Directions ▸ Skip the pictures. Retype exactly, and only, the lines between the line holding "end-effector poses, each" and the last line below, inclusive.

The data ▸
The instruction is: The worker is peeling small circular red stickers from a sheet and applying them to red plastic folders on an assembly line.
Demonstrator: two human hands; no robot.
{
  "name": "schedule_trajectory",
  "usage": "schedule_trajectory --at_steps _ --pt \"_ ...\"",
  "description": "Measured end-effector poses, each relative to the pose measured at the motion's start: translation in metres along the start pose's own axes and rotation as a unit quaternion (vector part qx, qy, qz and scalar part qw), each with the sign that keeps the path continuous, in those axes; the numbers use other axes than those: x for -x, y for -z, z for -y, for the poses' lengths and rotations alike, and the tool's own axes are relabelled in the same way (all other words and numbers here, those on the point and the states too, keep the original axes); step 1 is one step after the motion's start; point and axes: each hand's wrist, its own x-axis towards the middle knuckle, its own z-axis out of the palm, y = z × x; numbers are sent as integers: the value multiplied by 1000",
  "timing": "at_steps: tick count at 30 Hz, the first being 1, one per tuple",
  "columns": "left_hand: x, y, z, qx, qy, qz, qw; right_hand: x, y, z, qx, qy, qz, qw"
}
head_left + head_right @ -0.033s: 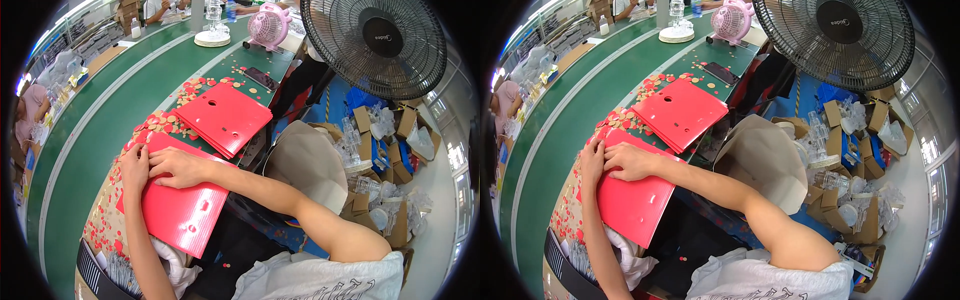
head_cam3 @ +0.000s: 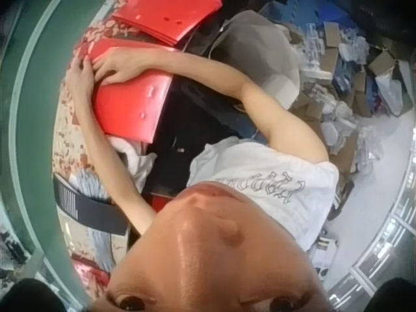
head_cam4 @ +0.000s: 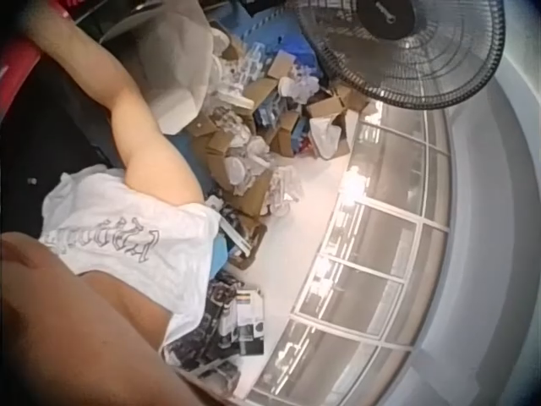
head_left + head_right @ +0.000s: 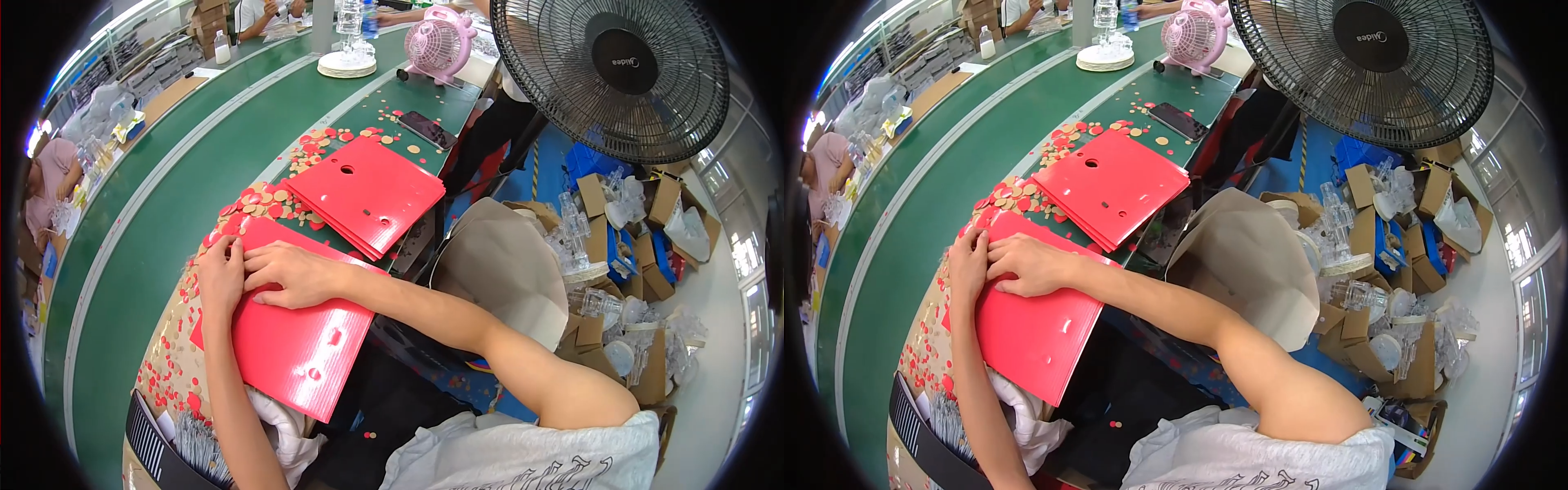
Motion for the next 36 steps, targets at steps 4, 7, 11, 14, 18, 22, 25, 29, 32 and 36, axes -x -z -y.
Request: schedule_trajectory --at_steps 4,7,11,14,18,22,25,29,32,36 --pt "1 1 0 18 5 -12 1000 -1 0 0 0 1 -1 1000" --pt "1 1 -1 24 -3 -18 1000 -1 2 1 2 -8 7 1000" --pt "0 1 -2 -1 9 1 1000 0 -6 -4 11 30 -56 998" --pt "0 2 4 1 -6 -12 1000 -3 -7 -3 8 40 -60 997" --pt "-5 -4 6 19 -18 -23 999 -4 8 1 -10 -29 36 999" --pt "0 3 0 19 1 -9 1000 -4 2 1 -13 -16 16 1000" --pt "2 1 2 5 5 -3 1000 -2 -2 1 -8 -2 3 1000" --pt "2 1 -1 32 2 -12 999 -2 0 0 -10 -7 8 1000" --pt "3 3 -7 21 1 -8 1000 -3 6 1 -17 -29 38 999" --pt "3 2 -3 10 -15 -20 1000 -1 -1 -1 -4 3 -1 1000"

Expected output ▸
  "description": "Measured end-effector poses, each relative to the pose measured at the motion's start: translation in metres along the start pose's own axes and rotation as a unit quaternion (vector part qx, qy, qz and scalar part qw), each with the sign that keeps the path continuous, in those axes; the numbers use other axes than those: x for -x, y for -z, z for -y, for the poses' lengths and rotations alike, and the tool's own axes are relabelled in the same way (all other words and numbers here, those on the point and the states too, keep the original axes); step 1 is one step after the motion's start; point and axes: each hand's wrist, its own x-axis towards the middle knuckle, its own z-axis out of the palm, y = z × x; numbers are sent as integers: the value multiplied by 1000",
  "timing": "at_steps: tick count at 30 Hz, the first being 1, one per tuple",
  "columns": "left_hand: x, y, z, qx, qy, qz, qw; right_hand: x, y, z, qx, qy, qz, qw"
}
head_left + head_right @ -0.033s: 
head_cam3 @ +0.000s: 
head_cam4 @ +0.000s: 
head_left + head_right @ +0.000s: 
Motion for the next 36 steps, targets at steps 4, 7, 11, 14, 18, 22, 25, 29, 32 and 36, axes -x -z -y.
Request: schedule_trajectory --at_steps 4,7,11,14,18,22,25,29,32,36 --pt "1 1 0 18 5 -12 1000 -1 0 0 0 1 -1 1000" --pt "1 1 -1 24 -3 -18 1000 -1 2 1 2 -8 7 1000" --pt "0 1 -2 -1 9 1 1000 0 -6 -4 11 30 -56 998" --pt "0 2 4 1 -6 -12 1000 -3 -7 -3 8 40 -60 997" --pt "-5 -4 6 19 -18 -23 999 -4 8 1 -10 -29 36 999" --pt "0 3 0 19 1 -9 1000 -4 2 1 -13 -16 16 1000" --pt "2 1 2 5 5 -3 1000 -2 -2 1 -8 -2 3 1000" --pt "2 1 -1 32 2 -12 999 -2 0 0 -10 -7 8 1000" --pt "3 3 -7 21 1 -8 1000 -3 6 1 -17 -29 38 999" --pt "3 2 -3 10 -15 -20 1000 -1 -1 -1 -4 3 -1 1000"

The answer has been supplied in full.